SAVA Conservation accepted our first two Duke Engage students this past summer, Sophia Staal and Cameron Tripp.
Sophia worked with the fish farming initiative, and Cameron mapped Desiré Rabary’s Antanetiambo Reserve and ob-
served the bamboo lemurs there. We were pleasantly surprised at how productive both Cameron and Sophia were in
the short 8-week period that they spent on their individual projects. Volunteers can often be more of a hindrance than
truly helpful, but our two Engagers made very real contributions to the project. We are grateful to both Sophia and
Cameron for the tangible results they produced. Rather than continue on here about their projects, please read their
own accounts of the time they spent with us in Madagascar.
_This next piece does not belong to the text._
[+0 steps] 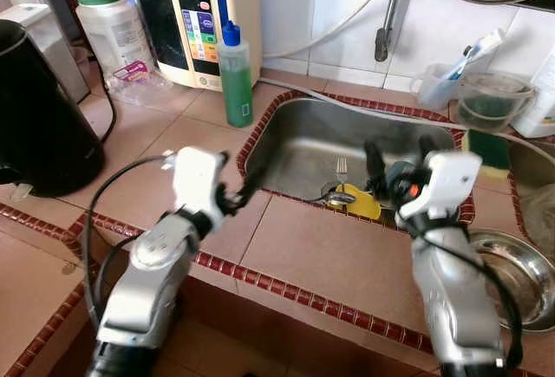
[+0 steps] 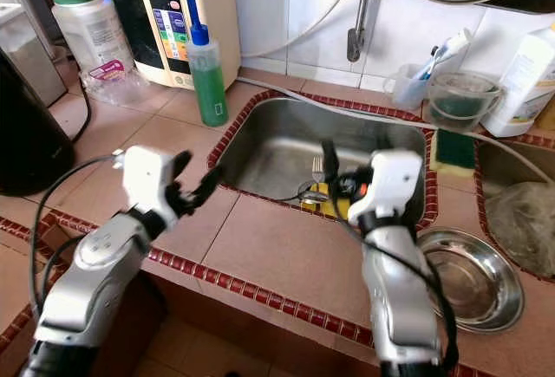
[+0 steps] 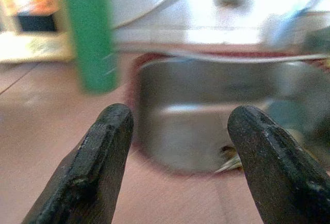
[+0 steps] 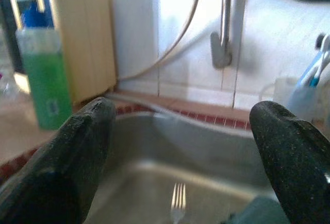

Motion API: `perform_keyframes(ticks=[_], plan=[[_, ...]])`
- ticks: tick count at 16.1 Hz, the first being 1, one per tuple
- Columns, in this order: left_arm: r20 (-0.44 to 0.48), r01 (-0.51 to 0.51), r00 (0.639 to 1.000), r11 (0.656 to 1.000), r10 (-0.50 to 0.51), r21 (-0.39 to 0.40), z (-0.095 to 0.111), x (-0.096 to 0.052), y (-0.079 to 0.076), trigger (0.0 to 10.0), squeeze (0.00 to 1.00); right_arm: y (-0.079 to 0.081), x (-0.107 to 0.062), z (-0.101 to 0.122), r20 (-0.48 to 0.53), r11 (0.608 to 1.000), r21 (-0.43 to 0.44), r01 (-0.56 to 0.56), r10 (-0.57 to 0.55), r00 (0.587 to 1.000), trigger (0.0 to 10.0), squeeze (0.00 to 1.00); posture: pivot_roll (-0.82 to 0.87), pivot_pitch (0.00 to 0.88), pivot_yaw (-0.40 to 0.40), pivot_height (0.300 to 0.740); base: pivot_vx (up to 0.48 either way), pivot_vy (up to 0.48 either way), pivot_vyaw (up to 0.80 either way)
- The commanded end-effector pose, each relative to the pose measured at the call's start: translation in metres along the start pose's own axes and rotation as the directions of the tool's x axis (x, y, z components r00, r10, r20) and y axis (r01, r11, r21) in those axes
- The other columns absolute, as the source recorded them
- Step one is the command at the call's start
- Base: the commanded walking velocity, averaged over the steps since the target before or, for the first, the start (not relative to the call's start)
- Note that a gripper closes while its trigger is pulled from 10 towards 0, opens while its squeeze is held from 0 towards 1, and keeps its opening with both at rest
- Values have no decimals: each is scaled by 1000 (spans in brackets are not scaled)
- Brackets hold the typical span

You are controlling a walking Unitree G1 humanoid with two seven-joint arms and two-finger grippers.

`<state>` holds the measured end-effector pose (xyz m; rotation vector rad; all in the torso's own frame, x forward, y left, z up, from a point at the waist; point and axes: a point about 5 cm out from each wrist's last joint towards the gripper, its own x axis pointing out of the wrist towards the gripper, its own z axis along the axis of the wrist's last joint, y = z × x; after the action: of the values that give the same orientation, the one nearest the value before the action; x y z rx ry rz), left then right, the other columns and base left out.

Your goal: Kitchen organization

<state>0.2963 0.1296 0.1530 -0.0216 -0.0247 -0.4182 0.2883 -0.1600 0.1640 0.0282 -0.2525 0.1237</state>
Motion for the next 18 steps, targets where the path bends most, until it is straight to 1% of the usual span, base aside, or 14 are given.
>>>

When I was told that the Duke Lemur Center (DLC) was looking to partner with
two Duke Engage students for a summer service project, I knew it was meant to
be. As an Evolutionary Anthropology-French double major, Madagascar was the
perfect location for me to complete my Duke Engage Independent Project – I
would be able to practice my French while also partnering with the DLC’s SAVA
Conservation Project. Of course, I wasted little time sending an email to Charlie
Welch and Dr. Erik Patel indicating my interest. When I was told that I had been
accepted into the project, I was ecstatic, but also so nervous. As you can imagine,
northeastern Madagascar isn’t your typical summer break destination.
My project took place in the heart of the SAVA region, in the rural town of
Andapa where much of the DLC’s SAVA Conservation Project’s work takes place.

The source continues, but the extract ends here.